The White Slave Traffic Act of 1910—best known by the name of the congressman who introduced it, James Robert Mann of Illinois—was aimed at the traffic in foreign-born prostitutes. But prostitution also had its American roots, as the special agents soon discovered.
As a first step in enforcing the new law, an attempt was made to survey every known house of prostitution in the United States. The madams and each of their “girls” were questioned to determine their true names, places of birth, business histories, and procurers’ identities. Unscheduled spot checks followed, although these often netted less usable evidence than did informers. Many of the madams became regular “Bureau sources,” not only turning in their competitors but providing information on wanted fugitives, fencing operations, and other crimes. Such information would, in a few years, lead to the killing of John Dillinger and the capture of Alvin “Creepy” Karpis, last member of the infamous Ma Barker gang.
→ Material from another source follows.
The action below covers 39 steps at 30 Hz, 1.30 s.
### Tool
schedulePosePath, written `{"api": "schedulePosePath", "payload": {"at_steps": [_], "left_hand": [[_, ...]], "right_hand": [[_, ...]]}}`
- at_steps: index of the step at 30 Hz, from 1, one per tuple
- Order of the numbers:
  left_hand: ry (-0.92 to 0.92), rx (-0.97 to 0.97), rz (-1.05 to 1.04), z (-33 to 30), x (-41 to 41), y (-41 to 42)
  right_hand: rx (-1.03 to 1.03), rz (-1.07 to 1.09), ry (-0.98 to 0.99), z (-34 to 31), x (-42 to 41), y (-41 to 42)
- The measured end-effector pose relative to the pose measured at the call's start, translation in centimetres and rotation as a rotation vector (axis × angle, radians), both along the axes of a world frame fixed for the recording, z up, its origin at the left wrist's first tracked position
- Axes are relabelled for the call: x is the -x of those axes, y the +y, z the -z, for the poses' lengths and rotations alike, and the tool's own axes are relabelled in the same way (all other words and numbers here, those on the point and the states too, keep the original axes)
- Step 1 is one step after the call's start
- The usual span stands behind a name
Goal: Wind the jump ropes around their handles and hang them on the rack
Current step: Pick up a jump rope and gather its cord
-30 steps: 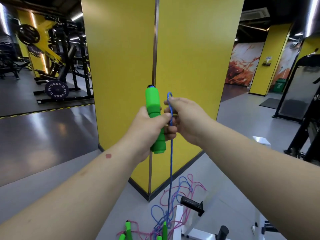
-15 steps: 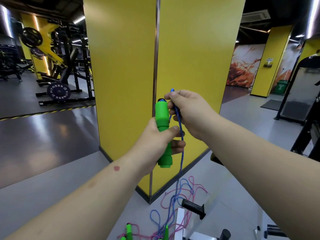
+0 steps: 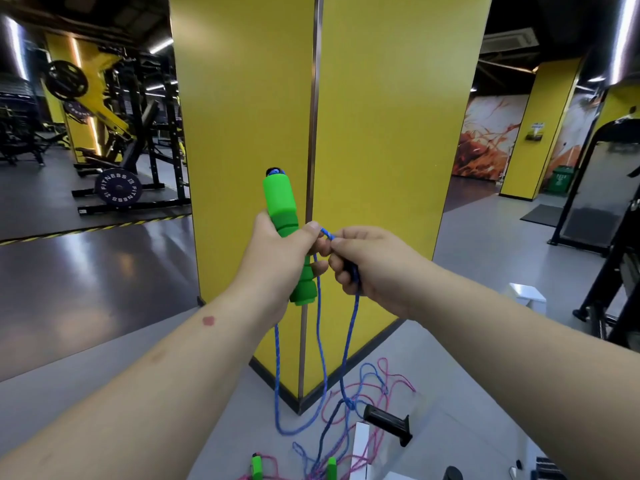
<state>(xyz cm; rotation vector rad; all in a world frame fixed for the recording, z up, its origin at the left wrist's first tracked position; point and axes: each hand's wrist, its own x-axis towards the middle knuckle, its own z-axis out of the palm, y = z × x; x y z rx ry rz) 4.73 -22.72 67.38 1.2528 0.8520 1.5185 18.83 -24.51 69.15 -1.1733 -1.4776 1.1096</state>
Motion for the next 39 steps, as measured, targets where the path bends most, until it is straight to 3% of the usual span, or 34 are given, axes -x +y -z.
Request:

Incidental to the evidence of Mann Act violations, the BI agents also accumulated a massive amount of related information, such as which police, city officials, and political bosses were receiving payoffs; who profited from the ownership of the various brothels, hotels, and rooming houses where prostitution took place (Rockefeller, Mellon, and Vanderbilt were only a few of the better-known landlords); and, often, the names of such locally prominent customers as bankers, legislators, and judges.
Such information was duly reported to Bureau headquarters in Washington, where it became a part of the master files.
Despite its honorable intent, the Mann Act was a badly worded law.* Though aimed at commercial vice, the law was soon applied to noncommercial immorality. Any man who took a woman to whom he was not married across a state line and had sexual relations with her could be arrested, and a great many were, including the heavyweight boxing champion Jack Johnson, whose real crime was being black and having a white mistress, while others—such as the newspaper magnate William Randolph He
arst—would become victims of “Mann Act blackmail.”
In 1912, Finch was replaced with A. Bruce Bielaski, who served as head of the Bureau through the war years, to 1919. It was Bielaski who—with the permission of his superiors—turned loose on the nation, with Justice Department credentials, some 250,000 amateur sleuths, to hunt down suspected draft dodgers, aliens, dissenters, labor-union militants, and, less successfully, German spies.
Bielaski was replaced, briefly, by William E. Allen, who, following the bombing of Attorney General Palmer’s home, was in turn replaced by William J. Flynn, who conducted the 1919-20 Red raids.
Flynn was succeeded by William J. Burns and his new assistant John Edgar Hoover.
Like his predecessor, Burns was a former Secret Service chief. On retiring in 1909, he had founded his own private-detective agency, billing himself as “The Internationally Famous Sleuth.” Among the many well-known cases he’d solved was the 1910 bombing of the Los Angeles Times. He’d also spied for the Germans prior to America’s entry into the war and had been convicted of breaking into a law office to copy documents for a client.
Although Burns accepted Daugherty’s appointment, he was reluctant to give up his lucrative business of spying on labor, particularly at a time when the National Association of Manufacturers was launching another of its open-shop campaigns. So he didn’t. Instead he assigned government-paid BI agents to work on his company-contracted assignments.